A simple solution was found to compress the spring after it has been deployed. Auto mechanics use a tool called a spring compressor which is able to compress springs to change dampers. This tool is show below in Figure 4. This tool is extremely strong and will be able to compress the spring that has been selected for our system. The system will need some simple modifications to accommodate the spring compressor. 

Figure 4. 

The spring compressors feature a long threaded bolt which will compress the springs when rotated with a 19mm socket. The top and bottom U shaped pieces will attach to the assembly to compress the spring. 

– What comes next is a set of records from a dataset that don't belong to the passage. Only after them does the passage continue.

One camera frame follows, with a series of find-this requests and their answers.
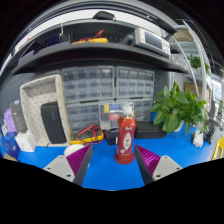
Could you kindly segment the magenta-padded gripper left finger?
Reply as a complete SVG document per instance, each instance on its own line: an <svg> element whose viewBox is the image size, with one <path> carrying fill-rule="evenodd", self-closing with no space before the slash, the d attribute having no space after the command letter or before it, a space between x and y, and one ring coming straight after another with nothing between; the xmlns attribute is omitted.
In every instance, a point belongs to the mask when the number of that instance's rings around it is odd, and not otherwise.
<svg viewBox="0 0 224 224"><path fill-rule="evenodd" d="M92 155L92 145L70 145L63 155L57 156L44 170L81 186Z"/></svg>

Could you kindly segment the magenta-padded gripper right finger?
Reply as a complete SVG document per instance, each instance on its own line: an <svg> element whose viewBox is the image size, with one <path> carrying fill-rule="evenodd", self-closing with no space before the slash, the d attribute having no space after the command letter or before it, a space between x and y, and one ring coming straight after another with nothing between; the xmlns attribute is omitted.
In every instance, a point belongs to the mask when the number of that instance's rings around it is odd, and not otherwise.
<svg viewBox="0 0 224 224"><path fill-rule="evenodd" d="M138 145L134 146L134 155L145 185L182 169L182 167L168 155L158 156L150 150Z"/></svg>

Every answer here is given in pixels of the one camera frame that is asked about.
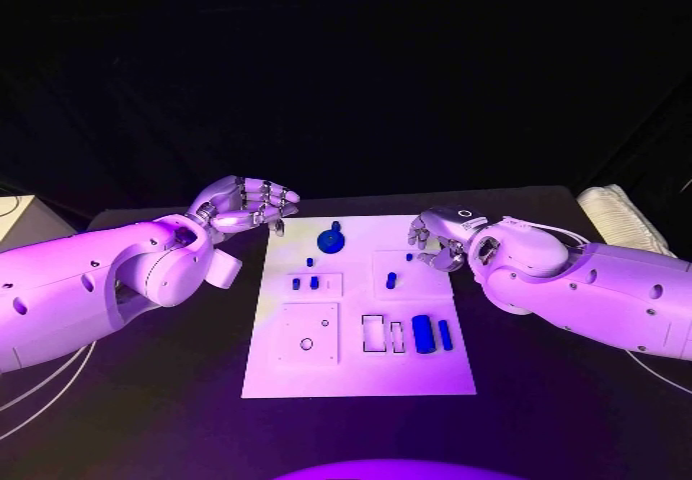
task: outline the black curtain
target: black curtain
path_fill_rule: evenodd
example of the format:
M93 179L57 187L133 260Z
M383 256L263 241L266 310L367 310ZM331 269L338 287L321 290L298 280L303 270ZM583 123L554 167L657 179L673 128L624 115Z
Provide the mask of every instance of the black curtain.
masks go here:
M21 6L0 185L74 218L184 205L227 174L305 198L577 193L692 67L688 11L660 2Z

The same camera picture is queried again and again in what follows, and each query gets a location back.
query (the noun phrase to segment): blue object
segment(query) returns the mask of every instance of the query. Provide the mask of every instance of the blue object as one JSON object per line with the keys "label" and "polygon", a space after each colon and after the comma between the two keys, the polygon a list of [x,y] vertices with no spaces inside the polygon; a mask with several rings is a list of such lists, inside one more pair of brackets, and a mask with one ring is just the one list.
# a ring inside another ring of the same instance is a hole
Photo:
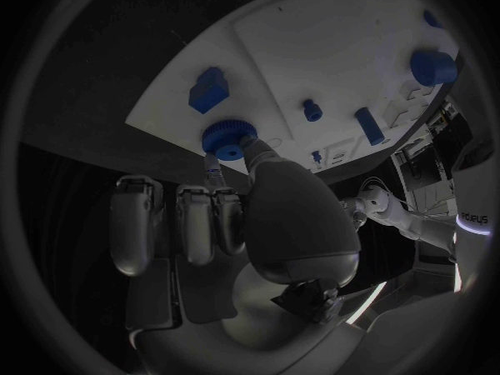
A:
{"label": "blue object", "polygon": [[321,160],[323,157],[321,157],[321,154],[318,151],[316,151],[316,152],[312,152],[312,158],[314,159],[314,161],[316,163],[319,164],[319,163],[321,163]]}
{"label": "blue object", "polygon": [[223,72],[217,67],[211,67],[191,87],[189,105],[204,114],[228,97],[229,86]]}
{"label": "blue object", "polygon": [[385,137],[367,107],[357,110],[354,116],[361,125],[365,135],[367,135],[368,141],[372,146],[384,141]]}
{"label": "blue object", "polygon": [[413,76],[423,86],[455,82],[458,76],[455,60],[445,52],[415,52],[410,66]]}
{"label": "blue object", "polygon": [[428,23],[431,27],[443,29],[443,25],[441,25],[436,17],[434,17],[429,11],[425,10],[423,12],[423,18],[425,22]]}
{"label": "blue object", "polygon": [[257,135],[257,130],[248,122],[229,119],[214,123],[202,135],[202,147],[205,153],[214,153],[219,160],[235,161],[243,157],[239,146],[243,136]]}
{"label": "blue object", "polygon": [[323,111],[317,104],[314,104],[313,100],[306,100],[302,105],[304,106],[304,115],[310,123],[316,122],[323,116]]}

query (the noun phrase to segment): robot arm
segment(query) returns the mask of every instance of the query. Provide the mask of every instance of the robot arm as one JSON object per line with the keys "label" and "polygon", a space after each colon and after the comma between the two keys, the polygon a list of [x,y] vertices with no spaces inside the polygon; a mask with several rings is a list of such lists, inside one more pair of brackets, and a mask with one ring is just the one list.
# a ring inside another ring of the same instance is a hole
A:
{"label": "robot arm", "polygon": [[356,230],[366,222],[366,218],[371,218],[382,225],[399,229],[405,238],[422,240],[453,255],[454,226],[405,210],[397,198],[379,186],[371,186],[357,197],[344,199],[341,203]]}

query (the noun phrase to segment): blue gear
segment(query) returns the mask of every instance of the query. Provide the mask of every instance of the blue gear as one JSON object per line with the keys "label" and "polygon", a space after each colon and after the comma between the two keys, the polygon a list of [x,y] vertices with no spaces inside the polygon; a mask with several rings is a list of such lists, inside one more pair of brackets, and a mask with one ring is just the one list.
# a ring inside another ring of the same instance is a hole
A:
{"label": "blue gear", "polygon": [[202,148],[205,153],[214,153],[219,160],[235,161],[243,157],[239,146],[244,136],[257,135],[257,130],[248,122],[228,119],[214,123],[202,135]]}

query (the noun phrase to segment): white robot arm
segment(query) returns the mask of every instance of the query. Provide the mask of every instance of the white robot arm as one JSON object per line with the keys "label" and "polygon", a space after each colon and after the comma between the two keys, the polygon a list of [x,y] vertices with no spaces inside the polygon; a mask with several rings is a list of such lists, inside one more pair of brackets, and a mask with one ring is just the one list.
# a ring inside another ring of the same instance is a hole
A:
{"label": "white robot arm", "polygon": [[382,225],[396,227],[405,238],[422,240],[454,255],[453,225],[405,210],[397,198],[379,186],[370,186],[357,197],[346,198],[341,203],[357,230],[371,218]]}

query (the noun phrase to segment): blue rectangular block
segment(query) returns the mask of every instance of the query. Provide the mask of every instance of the blue rectangular block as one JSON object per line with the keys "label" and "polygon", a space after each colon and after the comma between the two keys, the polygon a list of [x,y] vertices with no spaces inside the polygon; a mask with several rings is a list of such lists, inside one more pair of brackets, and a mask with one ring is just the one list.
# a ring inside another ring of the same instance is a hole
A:
{"label": "blue rectangular block", "polygon": [[199,76],[189,91],[189,105],[204,114],[228,97],[229,86],[223,72],[211,67]]}

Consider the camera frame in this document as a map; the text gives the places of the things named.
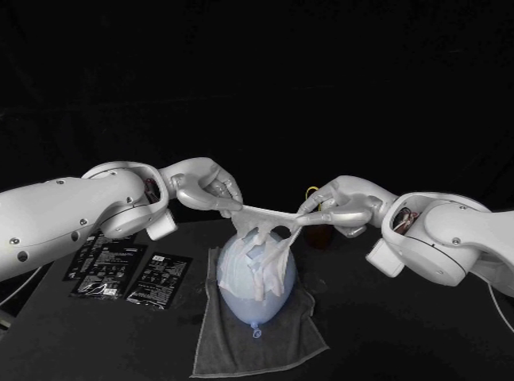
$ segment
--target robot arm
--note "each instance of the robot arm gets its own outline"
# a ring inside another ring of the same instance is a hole
[[[80,179],[60,178],[0,193],[0,281],[75,252],[98,228],[109,238],[145,229],[158,240],[176,230],[171,198],[194,209],[220,210],[225,217],[241,208],[235,181],[207,158],[161,170],[112,162]]]
[[[395,198],[349,176],[313,196],[300,211],[320,202],[324,211],[298,217],[298,224],[330,224],[356,234],[365,223],[379,227],[382,238],[366,260],[388,277],[408,267],[430,282],[456,286],[470,272],[514,297],[514,211],[491,213],[454,194],[410,193]]]

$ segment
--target black background
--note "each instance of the black background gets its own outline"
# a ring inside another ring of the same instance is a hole
[[[196,156],[271,210],[337,175],[514,209],[514,1],[1,0],[0,192]]]

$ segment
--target towel
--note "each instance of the towel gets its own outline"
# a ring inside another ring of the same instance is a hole
[[[192,378],[223,378],[285,371],[311,359],[324,349],[311,322],[313,297],[298,279],[290,296],[254,339],[251,327],[235,317],[223,302],[216,284],[219,249],[207,253],[207,306],[196,343]]]

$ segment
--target table surface
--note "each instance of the table surface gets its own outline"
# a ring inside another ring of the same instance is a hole
[[[135,243],[148,246],[141,265],[153,252],[193,258],[164,311],[122,299],[70,298],[75,282],[62,277],[72,255],[57,260],[1,341],[0,380],[187,379],[207,249],[233,233],[228,220],[179,224],[157,242],[138,233]],[[330,350],[288,371],[245,378],[514,379],[514,336],[485,283],[469,275],[457,287],[441,287],[407,269],[389,279],[365,261],[376,239],[376,229],[353,240],[335,233],[324,251],[296,239],[296,268],[316,299],[311,319]]]

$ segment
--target black packet
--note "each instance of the black packet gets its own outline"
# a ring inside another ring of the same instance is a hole
[[[190,258],[155,252],[127,292],[127,301],[167,309],[189,266]]]
[[[105,238],[101,230],[96,230],[86,238],[79,250],[75,253],[67,271],[64,272],[62,280],[80,279],[86,273],[93,259],[99,255],[103,244],[131,244],[135,239],[135,233],[124,238]]]
[[[96,299],[116,299],[122,296],[145,249],[142,244],[103,245],[69,296]]]

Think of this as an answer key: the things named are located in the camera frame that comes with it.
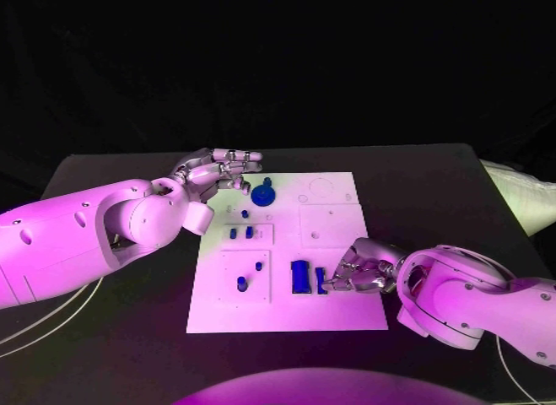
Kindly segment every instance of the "table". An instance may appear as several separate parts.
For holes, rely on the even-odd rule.
[[[438,243],[461,246],[498,260],[517,276],[550,277],[465,145],[262,153],[265,172],[353,172],[372,238],[406,250]],[[181,155],[69,156],[43,197],[163,176]],[[422,338],[396,322],[396,295],[383,297],[389,331],[187,335],[199,240],[183,231],[168,246],[105,277],[88,306],[65,327],[0,359],[0,403],[170,403],[238,376],[291,367],[377,370],[431,381],[491,402],[524,399],[500,364],[492,335],[484,334],[472,352]],[[0,310],[0,338],[66,297]],[[50,330],[76,306],[27,333],[20,343]],[[556,399],[556,371],[533,364],[505,343],[504,357],[528,393],[539,400]]]

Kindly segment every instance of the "white cloth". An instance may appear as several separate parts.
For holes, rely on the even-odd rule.
[[[540,181],[508,166],[481,160],[527,235],[556,221],[556,183]]]

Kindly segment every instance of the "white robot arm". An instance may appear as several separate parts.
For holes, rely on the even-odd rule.
[[[484,331],[536,363],[556,369],[556,281],[514,278],[485,256],[439,245],[408,255],[359,238],[323,288],[359,293],[396,289],[397,321],[422,337],[472,350]]]
[[[33,202],[0,215],[0,308],[60,295],[122,268],[176,238],[203,235],[219,188],[249,193],[240,173],[262,155],[202,149],[167,177],[127,180]]]

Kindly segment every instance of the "dark tabletop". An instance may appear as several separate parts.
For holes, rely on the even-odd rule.
[[[465,145],[262,153],[265,172],[353,172],[372,238],[412,250],[438,243],[461,246],[498,260],[517,276],[550,277]],[[181,155],[71,156],[43,197],[132,178],[151,180],[168,173]],[[0,359],[0,403],[170,403],[215,383],[291,367],[377,370],[431,381],[491,402],[524,399],[500,364],[494,336],[485,332],[474,351],[422,338],[396,322],[395,294],[383,297],[387,331],[186,334],[199,243],[200,238],[183,230],[170,245],[105,277],[88,306],[65,327]],[[47,332],[86,295],[0,354]],[[66,297],[0,310],[0,338]],[[505,343],[503,351],[528,393],[540,400],[556,399],[556,371],[533,364]]]

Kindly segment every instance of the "peg board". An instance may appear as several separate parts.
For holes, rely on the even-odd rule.
[[[252,188],[265,177],[276,194],[268,207],[233,190],[220,190],[207,202],[216,215],[200,239],[186,332],[386,330],[379,294],[317,294],[315,267],[330,278],[354,239],[367,236],[351,173],[245,175]],[[311,294],[292,294],[295,260],[310,263]]]

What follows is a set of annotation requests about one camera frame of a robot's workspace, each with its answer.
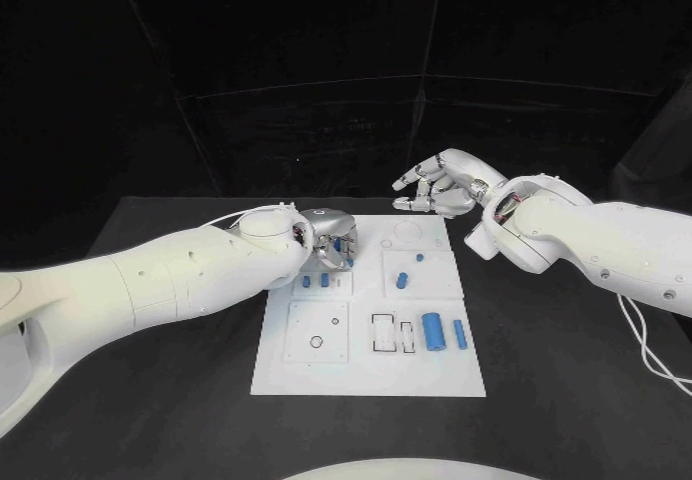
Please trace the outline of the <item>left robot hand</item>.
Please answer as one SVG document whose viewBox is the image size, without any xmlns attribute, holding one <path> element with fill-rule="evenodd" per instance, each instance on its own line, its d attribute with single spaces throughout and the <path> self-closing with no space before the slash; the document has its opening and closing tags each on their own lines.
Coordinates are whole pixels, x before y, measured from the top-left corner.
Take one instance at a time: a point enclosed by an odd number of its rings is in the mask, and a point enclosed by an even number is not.
<svg viewBox="0 0 692 480">
<path fill-rule="evenodd" d="M 302 210 L 313 229 L 313 253 L 321 265 L 336 271 L 353 266 L 357 251 L 357 228 L 354 217 L 328 208 Z"/>
</svg>

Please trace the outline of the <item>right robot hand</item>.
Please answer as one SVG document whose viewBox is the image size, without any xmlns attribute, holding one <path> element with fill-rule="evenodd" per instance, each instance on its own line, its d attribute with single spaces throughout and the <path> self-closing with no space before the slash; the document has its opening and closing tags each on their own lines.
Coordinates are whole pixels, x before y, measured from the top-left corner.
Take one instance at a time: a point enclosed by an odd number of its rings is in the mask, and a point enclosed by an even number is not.
<svg viewBox="0 0 692 480">
<path fill-rule="evenodd" d="M 398 210 L 434 212 L 444 218 L 484 207 L 507 183 L 507 178 L 474 155 L 445 149 L 419 162 L 392 184 L 395 191 L 415 186 L 415 195 L 392 201 Z"/>
</svg>

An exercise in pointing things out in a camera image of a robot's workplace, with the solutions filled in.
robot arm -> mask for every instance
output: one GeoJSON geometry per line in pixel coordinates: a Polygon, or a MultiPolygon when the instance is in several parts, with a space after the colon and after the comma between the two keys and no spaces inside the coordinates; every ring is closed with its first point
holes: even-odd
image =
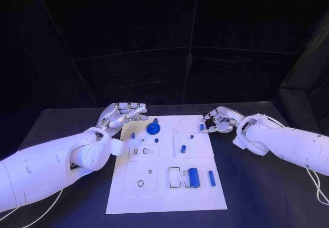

The electromagnet needs to have perfect alignment so that the armature will stick to it when powered on. If the armature is off alignment, the magnet will not be able to hold it. With the previous design, the armature and rod are welded together. This may cause issues when aligning the armature after the system has been deployed. Maintainability also needs to be addressed. The current design is completed welded together and cannot be taken apart. The system will probably never need to be taken apart, but it is always good to have some freedom if problems occur or if needs to be inspected. Figures 5 and 6 below shows the modified armature and rod. The armature will now have the ability to detach from the main rod that connects up to the brake pad. 

Figure 5. 

Figure 6. 

Furthermore, the introduction of this design will also solve alignment issues. After the system has been deployed, the spring will be compressed and the clevis pin will be removed to disconnect armature from main rod. Then the armature will be placed placed on the magnet. The magnet will be turned, which will hold the armature. The two rod pieces will be connected using the clevis pin show above. The spring compressors will be removed and system is now in operation. 

The main rod is able to rotate inside the assembly and this can cause major issues. When the system is deployed, the main rod may rotate which will cause the brake pad to rotate. The fix this issue, 2-3 inches of the rod will have a keyway. A bolt will be screwed from the outside of the slider that will go into the keyway. This will prevent the rod from rotating. I hope to have the CAD of this shortly, hopefully next week. 

In our team, we very attentive about manufacturability of our designs. CAD is limitless in terms of creating designs, but if the design is not manufacturable, it will not be usable.